Charlie Gindele wants everyone in the building industry to find their success

Like many people in the construction industry, Charlie Gindele got his start trailing his father on building sites. Nearly 60 years later, Gindele, now retired and acting as a coach and mentor for CCN members, has written two books — the memoir Build it to Last and Lessons Learned, My Journey from Contractor to Businessman — that he hopes will “help contractors speed their learning curve and avoid making some of the same mistakes” he did.

Getting Started

“When you’re younger,” Gindele says, “you’re trying to figure out what’s important to you and where you want to go in life. You try different things, but there’s a point in your life when you start to say, ‘I found my niche. I found what I was cut out to do.’ It feels good.” That happened for Gindele in the early 2000s. But way before he got there, he went to college then started his own roofing, siding, window, and door business in the Philadelphia area, where he had grown up. Within three years, he had gotten married and had a child “and became very conscious of being more secure,” he says. He saw his college friends moving up the corporate ladder and he thought that was where he needed to be.

He took a job with the manufacturer Alcoa Building Products, a “’real’ job with benefits,” he says, and did a lot of traveling away from home. In 1983, the company restructured and sent him to Western Ohio. In 1984, he tired of that, resigned and started a residential roofing business in Orange County, California, a place he’d gotten to know during his traveling years. “I was 30 years old and didn’t know anyone there, but I thought the market was right for what I wanted to do,” he says.

Determined to Succeed

Somehow, his product and installation knowledge got him through — to a point. Within about five years he was one of the largest Alcoa aluminum roofing dealers in the U.S. Then he started a window replacement division. It took a decade before he started “making a living,” he says. “I didn’t run my business by the numbers. I did it by cash flow, how much was in the checkbook. Not with a lot of planning and foresight. I was doing a good job for customers and employees but maybe not for myself. I didn’t focus on the profitability part of the business. You could say I confused activity with productivity.”

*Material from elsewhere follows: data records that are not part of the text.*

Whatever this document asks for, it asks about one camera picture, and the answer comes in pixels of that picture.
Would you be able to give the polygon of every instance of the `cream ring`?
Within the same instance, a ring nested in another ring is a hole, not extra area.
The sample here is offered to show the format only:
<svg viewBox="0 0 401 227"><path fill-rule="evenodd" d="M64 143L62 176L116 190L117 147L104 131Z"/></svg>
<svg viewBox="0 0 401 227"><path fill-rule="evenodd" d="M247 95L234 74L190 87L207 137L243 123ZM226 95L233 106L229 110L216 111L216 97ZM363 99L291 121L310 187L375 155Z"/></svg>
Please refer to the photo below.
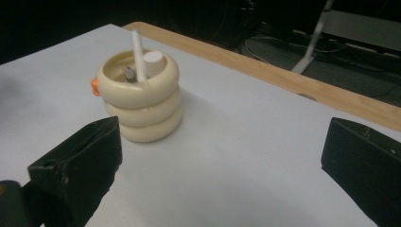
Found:
<svg viewBox="0 0 401 227"><path fill-rule="evenodd" d="M138 109L161 102L176 90L179 81L177 63L166 53L163 55L164 69L155 77L136 83L127 83L124 78L124 70L134 62L132 51L111 57L97 71L100 95L106 102L121 108Z"/></svg>
<svg viewBox="0 0 401 227"><path fill-rule="evenodd" d="M180 87L165 100L154 106L141 109L124 109L104 102L109 115L117 115L121 125L130 127L145 127L157 124L169 118L181 103Z"/></svg>
<svg viewBox="0 0 401 227"><path fill-rule="evenodd" d="M120 125L120 132L124 138L133 142L151 142L162 139L173 132L180 124L182 118L183 110L180 105L172 116L159 124L142 128Z"/></svg>

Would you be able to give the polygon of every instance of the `orange object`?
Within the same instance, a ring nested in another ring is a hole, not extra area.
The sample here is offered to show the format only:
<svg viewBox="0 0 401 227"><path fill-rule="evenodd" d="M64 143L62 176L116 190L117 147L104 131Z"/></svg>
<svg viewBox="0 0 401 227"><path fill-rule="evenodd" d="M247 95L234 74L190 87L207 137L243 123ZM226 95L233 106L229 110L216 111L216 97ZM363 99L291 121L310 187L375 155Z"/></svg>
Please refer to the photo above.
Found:
<svg viewBox="0 0 401 227"><path fill-rule="evenodd" d="M97 79L92 79L91 80L91 85L92 85L92 93L95 95L95 96L100 96L100 92L99 92L99 90L97 90Z"/></svg>

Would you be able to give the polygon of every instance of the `white table surface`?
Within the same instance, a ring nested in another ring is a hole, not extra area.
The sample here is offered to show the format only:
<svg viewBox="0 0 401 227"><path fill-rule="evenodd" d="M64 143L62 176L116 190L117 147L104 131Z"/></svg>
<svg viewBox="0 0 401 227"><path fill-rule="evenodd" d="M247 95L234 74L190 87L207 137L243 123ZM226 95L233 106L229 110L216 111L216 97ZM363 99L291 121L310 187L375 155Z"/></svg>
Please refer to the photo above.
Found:
<svg viewBox="0 0 401 227"><path fill-rule="evenodd" d="M375 226L321 167L330 119L401 133L143 39L179 64L184 117L167 138L122 139L123 164L87 226ZM90 80L131 35L104 26L0 66L0 180L107 117Z"/></svg>

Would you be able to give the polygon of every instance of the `wooden table edge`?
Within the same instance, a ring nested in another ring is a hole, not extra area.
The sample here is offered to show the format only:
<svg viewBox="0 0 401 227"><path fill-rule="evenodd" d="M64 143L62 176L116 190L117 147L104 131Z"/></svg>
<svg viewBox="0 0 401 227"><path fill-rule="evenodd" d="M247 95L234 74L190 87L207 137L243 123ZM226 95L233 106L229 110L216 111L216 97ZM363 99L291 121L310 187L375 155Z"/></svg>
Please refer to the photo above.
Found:
<svg viewBox="0 0 401 227"><path fill-rule="evenodd" d="M292 93L312 97L337 110L401 131L401 108L391 104L310 79L147 23L134 22L123 27L127 30L138 29L142 35L162 44L262 79Z"/></svg>

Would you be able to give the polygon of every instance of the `white cylinder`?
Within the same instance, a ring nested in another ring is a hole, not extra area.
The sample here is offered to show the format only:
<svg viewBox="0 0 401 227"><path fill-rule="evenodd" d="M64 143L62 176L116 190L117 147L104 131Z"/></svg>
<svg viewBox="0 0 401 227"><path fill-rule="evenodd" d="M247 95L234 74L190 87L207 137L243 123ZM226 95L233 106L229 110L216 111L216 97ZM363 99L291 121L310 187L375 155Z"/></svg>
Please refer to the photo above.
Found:
<svg viewBox="0 0 401 227"><path fill-rule="evenodd" d="M144 55L144 63L147 75L151 78L162 72L165 67L165 56L162 52L153 50Z"/></svg>

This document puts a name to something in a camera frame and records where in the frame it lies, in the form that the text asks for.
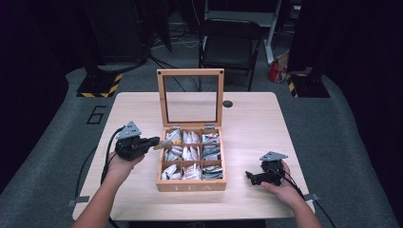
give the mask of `wooden tea box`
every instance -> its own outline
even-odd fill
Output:
[[[162,140],[161,192],[224,191],[222,68],[158,69]]]

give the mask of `gray carpet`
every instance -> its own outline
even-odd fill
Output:
[[[275,55],[286,50],[289,41],[289,37],[279,39]],[[175,67],[198,67],[196,47],[174,44],[172,53],[157,47],[152,54]],[[157,68],[147,61],[125,73],[117,92],[158,91]],[[330,99],[293,98],[285,82],[273,84],[266,79],[268,66],[263,49],[256,69],[252,90],[277,94],[308,188],[321,196],[319,202],[336,226],[398,227],[355,128],[352,112],[337,86],[323,77]],[[73,208],[66,204],[74,197],[81,164],[98,143],[115,99],[76,97],[76,89],[85,76],[83,69],[67,75],[69,91],[64,103],[0,197],[0,227],[72,224]],[[105,113],[101,123],[86,124],[96,105],[105,106],[97,109]],[[330,227],[318,208],[317,216],[325,227]],[[268,219],[266,226],[295,227],[295,223],[292,218]]]

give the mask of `person's right hand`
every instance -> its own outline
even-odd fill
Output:
[[[290,180],[291,179],[291,177],[289,176],[291,175],[290,168],[284,161],[281,161],[281,163],[282,166],[284,167],[285,177],[288,180]],[[267,191],[275,194],[280,201],[282,201],[283,203],[287,204],[290,207],[292,207],[295,203],[304,201],[297,192],[297,190],[294,188],[294,186],[287,180],[281,180],[280,186],[275,186],[272,183],[264,181],[260,184],[260,186],[262,186]]]
[[[144,158],[144,155],[133,161],[126,161],[119,157],[119,155],[115,155],[115,152],[109,154],[110,163],[106,176],[113,176],[113,179],[116,181],[119,186],[127,179],[131,170],[134,168],[136,164],[141,162]]]

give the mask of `dark background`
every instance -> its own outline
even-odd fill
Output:
[[[195,2],[202,6],[202,1]],[[348,100],[400,225],[402,11],[402,3],[397,0],[306,0],[289,65],[290,70],[304,69],[317,64],[318,56],[326,57],[324,73]],[[68,87],[65,75],[84,66],[76,35],[83,38],[88,58],[99,65],[105,62],[96,33],[78,0],[2,0],[0,22],[2,120],[6,126],[0,165],[3,191],[63,102]],[[332,43],[335,27],[345,32]],[[333,48],[324,48],[329,42]]]

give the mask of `tea bag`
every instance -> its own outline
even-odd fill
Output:
[[[164,154],[165,161],[179,161],[182,159],[181,156],[172,152],[172,150],[165,150]]]
[[[168,153],[169,153],[168,150],[165,150],[165,151],[163,152],[163,160],[164,160],[164,161],[168,161]]]
[[[183,168],[183,180],[200,180],[201,179],[201,168],[196,165],[187,166]]]
[[[220,143],[220,134],[218,132],[202,134],[201,141],[203,143]]]
[[[202,170],[202,177],[204,179],[222,179],[222,167],[219,165],[211,165],[204,167]]]
[[[187,132],[184,130],[183,131],[183,143],[188,143],[187,141],[188,141],[188,135],[187,135]]]
[[[185,143],[192,143],[193,139],[192,139],[192,132],[187,133],[187,140]]]
[[[187,146],[183,147],[182,158],[184,161],[190,161],[192,159],[191,154]]]
[[[178,156],[182,156],[182,148],[180,146],[177,145],[172,146],[171,152]]]
[[[202,151],[204,160],[216,161],[219,159],[221,148],[218,145],[206,145]]]
[[[196,134],[194,131],[190,132],[190,135],[192,137],[192,143],[200,143],[201,140],[199,139],[198,134]]]
[[[193,160],[193,161],[199,160],[199,159],[200,159],[199,153],[200,153],[199,147],[198,147],[198,151],[196,151],[195,148],[193,148],[193,146],[190,146],[190,157],[191,157],[191,160]]]
[[[178,171],[178,167],[176,164],[172,164],[171,166],[164,169],[161,174],[161,180],[177,180],[181,178],[181,172]]]
[[[181,131],[179,129],[176,129],[176,130],[172,131],[171,133],[166,133],[166,138],[174,144],[182,143]]]

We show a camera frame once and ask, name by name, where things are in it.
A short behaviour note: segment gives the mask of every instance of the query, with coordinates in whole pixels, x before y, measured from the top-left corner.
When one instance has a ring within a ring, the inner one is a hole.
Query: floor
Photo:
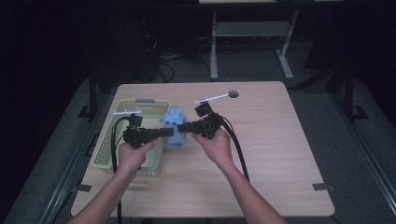
[[[312,46],[310,41],[293,40],[287,54],[295,78],[283,77],[275,49],[281,39],[243,42],[238,50],[225,49],[218,56],[219,80],[269,81],[277,80],[287,87],[294,86],[320,72],[304,68]],[[171,82],[207,82],[209,55],[198,58],[179,57],[164,61],[175,71]],[[160,66],[169,79],[172,70]],[[364,157],[362,137],[376,161],[393,186],[396,186],[396,130],[375,104],[368,89],[355,81],[354,104],[361,105],[368,119],[351,123],[346,119],[339,102],[343,90],[327,93],[325,77],[298,91],[289,91],[296,113],[302,123],[308,143],[335,207],[331,217],[286,217],[288,223],[396,223],[395,211],[389,206],[382,189]],[[163,83],[157,76],[154,83]],[[89,104],[88,81],[81,83],[64,112],[57,129],[49,140],[39,162],[8,214],[6,223],[65,223],[76,197],[74,186],[83,177],[89,157],[79,150],[87,150],[94,136],[100,132],[115,90],[109,94],[98,92],[98,113],[93,120],[78,118],[80,109]],[[242,218],[177,219],[123,218],[123,223],[245,223]],[[116,223],[113,217],[107,223]]]

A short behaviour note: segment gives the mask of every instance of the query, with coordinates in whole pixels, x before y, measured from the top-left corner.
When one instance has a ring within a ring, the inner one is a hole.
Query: table leg
[[[290,70],[288,61],[286,60],[286,50],[288,49],[289,42],[291,40],[291,35],[293,34],[294,25],[297,21],[299,10],[294,10],[290,19],[290,23],[288,26],[288,30],[285,35],[285,43],[283,44],[281,49],[276,50],[276,56],[279,59],[280,65],[282,67],[283,73],[285,74],[286,79],[293,79],[293,74]]]
[[[216,11],[212,21],[212,51],[210,52],[210,81],[218,80],[218,59],[216,58]]]

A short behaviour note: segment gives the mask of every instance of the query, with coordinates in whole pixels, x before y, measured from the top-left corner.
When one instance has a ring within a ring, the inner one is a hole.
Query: handheld controller
[[[142,117],[132,114],[128,120],[129,125],[123,132],[123,140],[130,144],[133,148],[139,148],[142,144],[154,140],[159,137],[172,136],[173,128],[146,129],[140,128]]]
[[[207,139],[212,139],[215,136],[216,130],[221,126],[219,115],[213,112],[207,101],[194,108],[197,115],[202,119],[193,122],[186,122],[177,125],[177,129],[181,133],[198,133]]]

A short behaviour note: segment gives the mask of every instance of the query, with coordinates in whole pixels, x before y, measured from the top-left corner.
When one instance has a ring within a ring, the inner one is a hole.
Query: forearm
[[[233,189],[247,223],[286,223],[283,217],[255,190],[232,164],[220,167]]]
[[[133,179],[133,175],[117,171],[69,223],[106,223]]]

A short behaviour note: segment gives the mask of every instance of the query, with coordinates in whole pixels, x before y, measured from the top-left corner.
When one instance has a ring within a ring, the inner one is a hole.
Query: blue object
[[[160,122],[165,125],[165,128],[174,129],[174,135],[169,136],[166,140],[166,145],[173,149],[181,149],[181,146],[187,141],[187,133],[180,133],[177,129],[178,124],[187,121],[187,117],[183,115],[182,112],[183,107],[178,107],[177,109],[171,107],[169,111],[160,118]]]

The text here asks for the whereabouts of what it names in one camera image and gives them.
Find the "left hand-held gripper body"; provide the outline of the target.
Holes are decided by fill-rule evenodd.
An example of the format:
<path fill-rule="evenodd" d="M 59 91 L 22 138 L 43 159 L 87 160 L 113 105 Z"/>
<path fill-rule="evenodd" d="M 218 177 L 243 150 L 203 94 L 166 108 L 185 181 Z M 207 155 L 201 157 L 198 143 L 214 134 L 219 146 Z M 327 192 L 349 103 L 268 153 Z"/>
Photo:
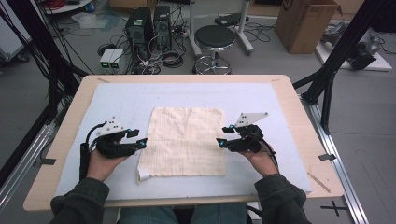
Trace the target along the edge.
<path fill-rule="evenodd" d="M 115 117 L 111 117 L 96 134 L 95 148 L 110 159 L 134 155 L 138 150 L 136 143 L 122 144 L 126 137 L 126 130 Z"/>

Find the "cream printed cloth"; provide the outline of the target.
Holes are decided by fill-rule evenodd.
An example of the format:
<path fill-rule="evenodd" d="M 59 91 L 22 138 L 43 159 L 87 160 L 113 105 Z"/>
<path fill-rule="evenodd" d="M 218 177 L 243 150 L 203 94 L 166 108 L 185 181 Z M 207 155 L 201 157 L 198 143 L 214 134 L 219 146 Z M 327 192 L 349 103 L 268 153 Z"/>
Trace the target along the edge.
<path fill-rule="evenodd" d="M 225 175 L 223 111 L 207 107 L 156 107 L 148 126 L 148 145 L 140 153 L 140 182 L 154 176 Z"/>

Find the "person's left hand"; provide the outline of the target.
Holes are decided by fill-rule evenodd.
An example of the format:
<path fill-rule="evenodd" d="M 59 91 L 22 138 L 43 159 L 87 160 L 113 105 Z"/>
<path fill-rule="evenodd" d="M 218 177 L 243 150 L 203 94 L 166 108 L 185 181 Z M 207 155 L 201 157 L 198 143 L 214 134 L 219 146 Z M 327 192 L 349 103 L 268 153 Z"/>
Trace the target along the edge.
<path fill-rule="evenodd" d="M 110 159 L 103 156 L 98 150 L 94 150 L 90 156 L 87 177 L 104 182 L 127 157 Z"/>

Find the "white foam mat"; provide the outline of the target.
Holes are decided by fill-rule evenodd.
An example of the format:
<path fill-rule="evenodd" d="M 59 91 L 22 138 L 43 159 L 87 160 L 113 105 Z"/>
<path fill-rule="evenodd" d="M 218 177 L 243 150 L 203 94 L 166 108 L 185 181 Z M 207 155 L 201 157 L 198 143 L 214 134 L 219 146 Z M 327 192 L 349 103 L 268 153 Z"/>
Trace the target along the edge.
<path fill-rule="evenodd" d="M 79 180 L 79 146 L 95 125 L 115 117 L 125 128 L 138 129 L 148 139 L 149 121 L 156 107 L 207 107 L 223 111 L 221 127 L 236 123 L 241 113 L 267 112 L 258 121 L 264 138 L 276 152 L 280 172 L 305 192 L 312 187 L 289 125 L 270 83 L 103 83 L 96 87 L 74 144 L 64 162 L 56 192 L 63 195 Z M 154 176 L 140 182 L 138 151 L 106 180 L 111 202 L 127 200 L 189 199 L 255 195 L 261 176 L 242 155 L 225 148 L 225 175 Z"/>

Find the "light wooden table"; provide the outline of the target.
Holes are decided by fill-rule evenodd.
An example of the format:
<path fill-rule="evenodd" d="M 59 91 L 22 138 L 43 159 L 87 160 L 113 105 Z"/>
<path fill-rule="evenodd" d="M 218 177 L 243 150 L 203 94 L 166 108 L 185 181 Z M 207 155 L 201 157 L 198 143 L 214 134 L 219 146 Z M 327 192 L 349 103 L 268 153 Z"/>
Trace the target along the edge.
<path fill-rule="evenodd" d="M 310 198 L 339 197 L 343 187 L 317 132 L 318 111 L 305 105 L 284 75 L 88 76 L 82 80 L 60 130 L 49 149 L 55 160 L 40 168 L 23 207 L 48 211 L 50 201 L 78 182 L 79 145 L 89 129 L 111 117 L 145 134 L 151 111 L 160 106 L 216 107 L 224 123 L 243 112 L 269 115 L 259 121 L 276 152 L 281 173 Z M 260 179 L 250 163 L 227 153 L 225 175 L 149 176 L 140 180 L 138 158 L 132 156 L 106 180 L 109 207 L 254 202 Z"/>

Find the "white power strip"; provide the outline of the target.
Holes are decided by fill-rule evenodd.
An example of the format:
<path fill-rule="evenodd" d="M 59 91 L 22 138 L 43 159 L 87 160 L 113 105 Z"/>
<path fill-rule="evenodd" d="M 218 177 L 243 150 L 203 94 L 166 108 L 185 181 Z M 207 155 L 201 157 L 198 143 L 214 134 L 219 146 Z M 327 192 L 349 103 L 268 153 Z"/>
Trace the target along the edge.
<path fill-rule="evenodd" d="M 259 219 L 260 216 L 257 214 L 257 211 L 260 209 L 260 206 L 257 202 L 247 203 L 248 209 L 247 212 L 252 219 Z"/>

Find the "person's right leg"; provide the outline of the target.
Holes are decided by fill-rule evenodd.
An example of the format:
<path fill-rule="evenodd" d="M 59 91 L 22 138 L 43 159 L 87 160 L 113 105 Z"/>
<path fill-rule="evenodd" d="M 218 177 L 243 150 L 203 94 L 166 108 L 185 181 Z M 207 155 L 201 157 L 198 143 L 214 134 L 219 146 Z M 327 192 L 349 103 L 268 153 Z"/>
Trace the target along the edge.
<path fill-rule="evenodd" d="M 216 203 L 197 205 L 191 224 L 248 224 L 244 203 Z"/>

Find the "person's left leg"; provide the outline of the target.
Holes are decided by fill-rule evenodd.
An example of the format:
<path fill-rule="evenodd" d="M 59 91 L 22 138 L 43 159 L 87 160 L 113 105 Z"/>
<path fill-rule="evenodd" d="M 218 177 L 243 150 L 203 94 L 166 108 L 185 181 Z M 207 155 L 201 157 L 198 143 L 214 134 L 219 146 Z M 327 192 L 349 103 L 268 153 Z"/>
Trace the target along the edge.
<path fill-rule="evenodd" d="M 169 206 L 131 207 L 120 210 L 119 224 L 178 224 Z"/>

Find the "white power supply box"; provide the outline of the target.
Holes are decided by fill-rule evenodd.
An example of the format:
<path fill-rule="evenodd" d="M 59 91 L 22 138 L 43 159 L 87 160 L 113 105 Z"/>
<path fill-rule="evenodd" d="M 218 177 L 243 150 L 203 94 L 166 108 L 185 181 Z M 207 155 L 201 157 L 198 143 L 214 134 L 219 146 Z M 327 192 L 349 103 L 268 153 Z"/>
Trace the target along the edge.
<path fill-rule="evenodd" d="M 103 69 L 108 69 L 110 67 L 111 57 L 113 55 L 113 49 L 106 49 L 100 59 L 100 64 Z"/>
<path fill-rule="evenodd" d="M 119 69 L 120 68 L 120 61 L 123 57 L 123 50 L 122 49 L 114 49 L 112 56 L 109 60 L 109 65 L 112 69 Z"/>

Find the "thin wooden stick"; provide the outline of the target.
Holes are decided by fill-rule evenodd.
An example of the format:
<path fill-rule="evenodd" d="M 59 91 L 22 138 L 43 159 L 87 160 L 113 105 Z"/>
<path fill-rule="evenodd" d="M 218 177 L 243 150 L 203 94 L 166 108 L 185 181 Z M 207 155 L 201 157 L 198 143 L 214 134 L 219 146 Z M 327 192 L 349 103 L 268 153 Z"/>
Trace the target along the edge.
<path fill-rule="evenodd" d="M 318 185 L 320 185 L 326 192 L 331 193 L 328 183 L 324 179 L 320 179 L 311 173 L 307 173 Z"/>

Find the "black computer tower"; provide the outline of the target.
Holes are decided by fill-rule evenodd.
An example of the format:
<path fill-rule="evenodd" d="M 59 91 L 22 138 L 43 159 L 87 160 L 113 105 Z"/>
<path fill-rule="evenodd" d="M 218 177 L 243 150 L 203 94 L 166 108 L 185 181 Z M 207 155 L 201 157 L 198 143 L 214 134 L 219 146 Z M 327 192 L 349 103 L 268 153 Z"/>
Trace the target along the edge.
<path fill-rule="evenodd" d="M 148 7 L 135 7 L 125 25 L 131 47 L 139 56 L 148 60 L 152 50 L 150 40 L 154 37 L 151 11 Z"/>
<path fill-rule="evenodd" d="M 157 49 L 171 48 L 170 7 L 156 6 L 154 10 L 153 22 L 156 34 Z"/>

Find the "black flat pedal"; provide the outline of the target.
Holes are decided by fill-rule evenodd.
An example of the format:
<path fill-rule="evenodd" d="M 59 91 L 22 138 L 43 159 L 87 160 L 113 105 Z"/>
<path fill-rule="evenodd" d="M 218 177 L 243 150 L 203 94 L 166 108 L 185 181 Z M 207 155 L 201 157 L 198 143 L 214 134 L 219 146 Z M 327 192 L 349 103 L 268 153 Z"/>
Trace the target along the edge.
<path fill-rule="evenodd" d="M 218 16 L 217 18 L 215 18 L 215 24 L 224 27 L 236 26 L 240 24 L 241 17 L 241 13 L 232 13 L 226 16 Z"/>

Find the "black tape cross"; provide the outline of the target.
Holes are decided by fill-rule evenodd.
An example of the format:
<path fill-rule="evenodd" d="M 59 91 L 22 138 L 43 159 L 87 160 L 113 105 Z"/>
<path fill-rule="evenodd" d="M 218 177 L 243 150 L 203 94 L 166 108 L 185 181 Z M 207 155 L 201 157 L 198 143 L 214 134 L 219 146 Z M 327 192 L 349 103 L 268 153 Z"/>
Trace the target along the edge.
<path fill-rule="evenodd" d="M 345 206 L 339 206 L 339 205 L 337 205 L 337 204 L 335 203 L 335 201 L 332 201 L 332 204 L 331 204 L 331 205 L 322 205 L 320 208 L 321 208 L 321 209 L 325 209 L 325 210 L 333 210 L 334 213 L 335 213 L 335 215 L 336 215 L 337 217 L 340 216 L 340 212 L 341 212 L 341 211 L 347 211 L 347 210 L 348 210 L 348 208 L 345 207 Z"/>

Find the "white round table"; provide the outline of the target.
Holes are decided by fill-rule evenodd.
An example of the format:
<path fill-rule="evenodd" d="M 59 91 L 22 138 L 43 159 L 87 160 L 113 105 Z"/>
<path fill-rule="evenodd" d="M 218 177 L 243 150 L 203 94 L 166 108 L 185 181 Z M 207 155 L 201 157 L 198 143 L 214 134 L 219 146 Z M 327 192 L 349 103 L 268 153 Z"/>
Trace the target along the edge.
<path fill-rule="evenodd" d="M 64 13 L 76 9 L 82 9 L 86 7 L 87 5 L 91 4 L 92 0 L 80 0 L 80 2 L 77 5 L 63 5 L 62 7 L 51 9 L 51 8 L 46 8 L 45 11 L 48 14 L 59 14 L 59 13 Z"/>

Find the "black metal frame stand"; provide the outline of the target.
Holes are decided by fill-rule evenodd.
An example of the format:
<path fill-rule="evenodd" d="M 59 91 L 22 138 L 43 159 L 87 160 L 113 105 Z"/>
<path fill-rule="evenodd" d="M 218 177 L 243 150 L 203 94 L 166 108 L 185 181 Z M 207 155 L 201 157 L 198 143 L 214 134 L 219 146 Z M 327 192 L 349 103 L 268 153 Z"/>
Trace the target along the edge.
<path fill-rule="evenodd" d="M 31 0 L 6 0 L 6 2 L 32 38 L 31 42 L 28 42 L 8 14 L 0 8 L 0 17 L 28 49 L 42 75 L 49 82 L 49 104 L 46 111 L 47 121 L 52 121 L 58 115 L 58 104 L 61 100 L 75 96 L 79 87 L 77 77 L 85 77 L 88 73 L 62 55 Z"/>
<path fill-rule="evenodd" d="M 324 94 L 320 126 L 327 135 L 330 134 L 329 117 L 334 78 L 341 68 L 341 65 L 352 53 L 354 47 L 359 43 L 372 23 L 392 1 L 393 0 L 364 0 L 325 63 L 312 75 L 304 77 L 292 84 L 294 89 L 299 89 L 306 84 L 310 84 L 308 90 L 302 94 L 302 98 L 311 105 L 316 105 L 319 96 Z"/>

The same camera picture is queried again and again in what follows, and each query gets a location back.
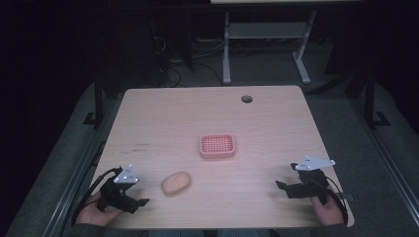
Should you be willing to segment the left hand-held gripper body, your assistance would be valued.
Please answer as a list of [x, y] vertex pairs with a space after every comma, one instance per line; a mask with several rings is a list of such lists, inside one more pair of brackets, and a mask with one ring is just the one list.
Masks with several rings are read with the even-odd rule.
[[132, 186], [139, 181], [131, 165], [117, 169], [116, 174], [100, 188], [101, 197], [97, 207], [104, 211], [108, 206], [128, 212], [128, 206], [134, 204], [137, 199], [126, 194]]

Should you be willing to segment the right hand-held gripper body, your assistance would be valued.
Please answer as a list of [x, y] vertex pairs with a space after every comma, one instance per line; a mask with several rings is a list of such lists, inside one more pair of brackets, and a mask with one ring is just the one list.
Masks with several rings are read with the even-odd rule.
[[298, 163], [291, 163], [292, 169], [297, 171], [300, 179], [298, 190], [306, 190], [308, 198], [319, 197], [320, 201], [325, 204], [329, 183], [322, 168], [333, 167], [334, 165], [334, 160], [314, 158], [307, 155]]

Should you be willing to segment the person's left hand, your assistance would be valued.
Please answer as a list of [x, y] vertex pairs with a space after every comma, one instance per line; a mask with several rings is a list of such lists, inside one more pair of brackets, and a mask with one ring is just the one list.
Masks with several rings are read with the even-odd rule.
[[106, 227], [114, 219], [119, 217], [124, 212], [119, 209], [111, 209], [108, 211], [101, 211], [97, 207], [97, 200], [101, 197], [100, 192], [96, 192], [90, 196], [84, 207], [80, 210], [75, 223], [76, 224], [91, 224], [96, 226]]

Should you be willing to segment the person's right hand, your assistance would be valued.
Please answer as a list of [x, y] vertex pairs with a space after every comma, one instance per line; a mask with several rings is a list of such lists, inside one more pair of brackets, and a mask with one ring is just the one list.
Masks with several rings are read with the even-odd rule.
[[322, 226], [331, 226], [344, 223], [344, 216], [337, 202], [331, 195], [327, 195], [327, 202], [323, 204], [319, 197], [311, 197], [315, 215]]

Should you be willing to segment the pink plastic soap dish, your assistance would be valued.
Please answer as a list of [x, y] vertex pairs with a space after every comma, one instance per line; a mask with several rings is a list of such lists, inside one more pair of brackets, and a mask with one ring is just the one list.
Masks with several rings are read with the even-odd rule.
[[232, 158], [235, 152], [234, 136], [230, 133], [204, 134], [200, 138], [200, 156], [203, 159]]

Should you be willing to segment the black metal stand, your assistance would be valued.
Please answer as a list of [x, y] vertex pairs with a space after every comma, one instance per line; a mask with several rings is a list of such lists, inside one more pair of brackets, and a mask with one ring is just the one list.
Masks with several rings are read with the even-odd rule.
[[95, 77], [94, 82], [94, 111], [88, 113], [83, 120], [84, 124], [93, 125], [97, 129], [104, 117], [104, 104], [103, 104], [103, 86], [100, 75]]
[[371, 68], [367, 69], [365, 79], [364, 120], [368, 127], [375, 129], [377, 126], [390, 126], [383, 112], [375, 111], [375, 78]]

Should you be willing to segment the white metal table frame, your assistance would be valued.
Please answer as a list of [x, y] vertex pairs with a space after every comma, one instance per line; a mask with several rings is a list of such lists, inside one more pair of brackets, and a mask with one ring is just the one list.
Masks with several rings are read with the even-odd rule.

This last lesson is the step Gindele wants readers to learn from so that they can move into profitability more quickly and with more confidence. Lessons Learned, in particular, offers explanations and hands-on advice about profit and loss; owner’s equity; budgeting; getting the right people on the bus and the wrong people off the bus; improving the customer experience; growing a business and more.

In 1995, after about a decade in business, Gindele attended a two-day CCN session. “I was doing about $5 million a year and had 25 employees. I felt like I was doing okay but I realized I didn’t know what I didn’t know. I was humbled.” That’s when things began to really turn around. He committed himself to making changes. For the next 15 years he worked hard creating action steps, strategies, budgets, written goals and objectives. He became more than a business owner. He became a leader. Ultimately, in 2019, his company did $48 million in business and he sold the company to Andersen Corp., where he stayed on as general manager for three years before he retired at the end of 2021. Once he had time on his hands, Gindele put it to good use. As he says, the books offer lessons about “things I wish someone had told me when I was 25. As they say, ‘The teacher appears when the student is ready.’ This is my way of giving back to the industry.”